Data for this task below:
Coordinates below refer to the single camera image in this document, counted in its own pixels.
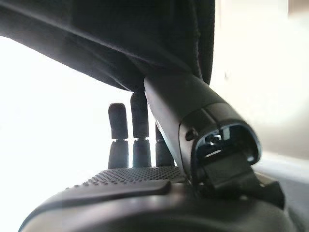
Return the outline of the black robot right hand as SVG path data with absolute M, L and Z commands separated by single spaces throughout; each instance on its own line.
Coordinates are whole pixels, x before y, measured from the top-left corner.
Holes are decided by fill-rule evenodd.
M 114 169 L 60 192 L 22 232 L 295 232 L 277 181 L 255 174 L 254 130 L 195 76 L 148 76 L 175 167 Z

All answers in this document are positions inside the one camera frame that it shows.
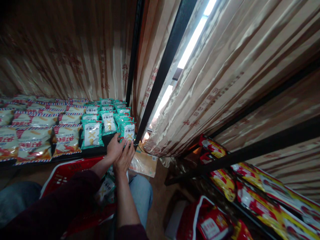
End of Data for this task.
## Your objective
Leave the pictures out, and retype exactly the lines from the one containing "Return the outline" through the last line of the entries above, both included.

## Answer section
Return the outline of the black robot right hand as SVG path data with absolute M, L and Z commands separated by single spaces throughout; each instance on its own line.
Coordinates are whole pixels, x before y, measured from the top-left corner.
Holes are decided by fill-rule evenodd.
M 114 169 L 60 192 L 22 232 L 295 232 L 277 181 L 255 174 L 254 130 L 195 76 L 148 76 L 175 167 Z

All answers in this document are positions inside the one camera frame that it shows.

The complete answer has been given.